TranSNPs: A class of functional SNPs affecting mRNA translation potential revealed by fraction-based allelic imbalance

Abstract

Few studies have explored the association between SNPs and alterations in mRNA translation potential. We developed an approach to identify SNPs that can mark allele-specific protein expression levels and could represent sources of inter-individual variation in disease risk. Using MCF7 cells under different treatments, we performed polysomal profiling followed by RNA sequencing of total or polysome-associated mRNA fractions and designed a computational approach to identify SNPs showing a significant change in the allelic balance between total and polysomal mRNA fractions. We identified 147 SNPs, 39 of which located in UTRs. Allele-specific differences at the translation level were confirmed in transfected MCF7 cells by reporter assays. Exploiting breast cancer data from TCGA we identified UTR SNPs demonstrating distinct prognosis features and altering binding sites of RNA-binding proteins. Our approach produced a catalog of tranSNPs, a class of functional SNPs associated with allele-specific translation and potentially endowed with prognostic value for disease risk.

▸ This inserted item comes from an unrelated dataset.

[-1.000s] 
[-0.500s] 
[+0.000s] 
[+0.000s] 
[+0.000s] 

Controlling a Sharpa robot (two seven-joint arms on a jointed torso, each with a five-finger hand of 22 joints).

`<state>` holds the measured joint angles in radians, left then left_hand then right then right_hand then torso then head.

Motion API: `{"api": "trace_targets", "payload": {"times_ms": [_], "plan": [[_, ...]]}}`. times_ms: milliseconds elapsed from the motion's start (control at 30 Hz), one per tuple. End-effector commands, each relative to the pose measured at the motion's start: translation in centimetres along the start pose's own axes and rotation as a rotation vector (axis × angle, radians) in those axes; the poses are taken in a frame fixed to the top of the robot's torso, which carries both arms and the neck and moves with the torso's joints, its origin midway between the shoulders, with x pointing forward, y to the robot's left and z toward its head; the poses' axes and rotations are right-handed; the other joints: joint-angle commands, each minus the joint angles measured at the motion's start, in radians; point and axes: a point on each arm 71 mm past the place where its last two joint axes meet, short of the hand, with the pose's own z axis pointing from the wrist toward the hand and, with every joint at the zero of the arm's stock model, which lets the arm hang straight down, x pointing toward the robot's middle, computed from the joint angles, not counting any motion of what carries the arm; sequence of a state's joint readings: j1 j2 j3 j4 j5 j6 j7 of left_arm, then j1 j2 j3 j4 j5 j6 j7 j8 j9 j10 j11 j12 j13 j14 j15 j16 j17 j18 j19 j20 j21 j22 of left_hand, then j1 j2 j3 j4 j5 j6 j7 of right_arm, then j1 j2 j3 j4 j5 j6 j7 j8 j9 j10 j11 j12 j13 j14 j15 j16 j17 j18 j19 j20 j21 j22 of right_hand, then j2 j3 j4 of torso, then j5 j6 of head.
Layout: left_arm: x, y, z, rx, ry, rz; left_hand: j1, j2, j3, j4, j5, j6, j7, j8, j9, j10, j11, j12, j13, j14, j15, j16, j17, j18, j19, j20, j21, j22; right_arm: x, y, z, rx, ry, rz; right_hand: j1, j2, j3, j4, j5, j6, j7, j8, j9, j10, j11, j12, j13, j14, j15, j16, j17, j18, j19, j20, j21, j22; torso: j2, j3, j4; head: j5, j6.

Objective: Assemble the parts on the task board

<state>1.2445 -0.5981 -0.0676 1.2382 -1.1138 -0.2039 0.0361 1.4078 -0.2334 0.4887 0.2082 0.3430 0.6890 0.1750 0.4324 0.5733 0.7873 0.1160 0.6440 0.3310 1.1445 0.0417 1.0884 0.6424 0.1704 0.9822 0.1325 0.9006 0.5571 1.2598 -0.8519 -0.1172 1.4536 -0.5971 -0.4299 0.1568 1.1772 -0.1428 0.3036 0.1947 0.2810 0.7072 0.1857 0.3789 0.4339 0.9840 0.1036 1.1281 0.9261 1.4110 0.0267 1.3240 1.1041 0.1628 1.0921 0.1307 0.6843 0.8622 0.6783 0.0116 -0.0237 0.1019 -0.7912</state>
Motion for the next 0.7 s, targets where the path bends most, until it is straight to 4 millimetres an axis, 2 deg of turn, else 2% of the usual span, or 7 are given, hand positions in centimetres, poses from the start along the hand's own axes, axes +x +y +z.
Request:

Keywords: Computational bioinformatics; Molecular mechanism of gene regulation; Transcriptomics.

Graphical abstract

Figure 1

Identification of SNPs allelic imbalance across different RNA fractions (A) Schematic representation of the approach developed to identify RNA fraction-specific SNP allelic imbalances. RNA-seq-based SNP allelic fraction variability is estimated both in total and polysomal RNA fractions. Then variability extended SNP allelic fractions are compared and only non-overlapping total versus polysomal imbalances are retained as tranSNPs. In the example, SNP2 satisfies the condition and is hence nominated as tranSNP. AF, allelic fraction; V, mean AF variability among replicates. (B) Venn diagram showing private and shared tranSNPs identified across the three analyzed conditions. (C) Allelic imbalance distribution of condition-associated tranSNPs is shown across the different conditions. Aggregate distribution is shown using boxplots, whereas single SNPs distribution is shown using a heatmap, where red intensity represents the level of imbalance. In the boxplot, the imbalance is shown as absolute log2 ratio of allelic fraction in polysomal RNA and allelic fraction in total RNA. In the heatmap, red intensity is proportional to this value; gray represents no value.

Figure 2

TranSNPs results in functionally distinct alleles (A) MCF7 cells were transiently transfected with pGL4.13-based vectors containing BRI3BP 3′ UTR fragments differing for the indicated BRI3BP SNP allele, and the control pRLSV40 Renilla vector. After 24 h of transfection, cells were treated with Nutlin for 24 h before performing dual-luciferase assays. Firefly luciferase signals were normalized to Renilla to control for transfection efficiency and to relative Firefly mRNA levels to take into account differences in reporter's transcript levels. Individual values from independently transfected wells are plotted. (B) Same as (A), except that the p21-5′ UTR was cloned in the low-expression pGL3-basic vector. ∗∗p value < 0.01; ∗∗∗∗p value < 0.0001, adjusted p value based on a two-way ANOVA with Sidak's multiple comparison test. Data are represented as mean ± SD.

Figure 3

Prognostic significance of tranSNPs in breast cancer (A) Progression-Free Interval analysis of BRI3BP-related tranSNP. Kaplan-Meyer curves along with summary statistics are reported. (B–D) Examples of tranSNPs presenting prognostic significance. Kaplan-Meyer curves along with summary statistics are reported.

Figure 4

Haplotype structure and allelic imbalance along the ATF6 gene and impact of UTR TranSNPs (A) RNA-seq-based allelic fractions of ATF6 heterozygous SNPs are reported for both coding and 3′ UTR (in red) SNPs. On the top we show the distribution observed in the first biological replicate, and on the bottom we show the distribution observed in the second biological replicate. (B) Significance of ATF6 3′ UTR SNPs allelic imbalance (red line) versus distribution of sequential random SNPs imbalances. On top using heterozygous SNPs data from the first biological replicate, and on the bottom using data from the second biological replicate. (C) Dual-luciferase assays in MCF7 cells transiently transfected with reporter vectors containing ATF6 3′ UTR SNP alleles. Experiments were developed as described in Figure 2. ∗∗∗∗p value < 0.0001, adjusted p value based on a two-way ANOVA with Sidak's multiple comparison test. Data are represented as mean ± SD. (D) RIP experiment probing the interaction of PABPC1 with the ATF6 transcript. Bars plot the average fold enrichment relative to the input sample. Individual average values from three biological replicates are also shown. Results obtained with an IgG control antibody are included. ∗p value < 0.05, two-tailed, unpaired t test. Data are represented as mean ± SD.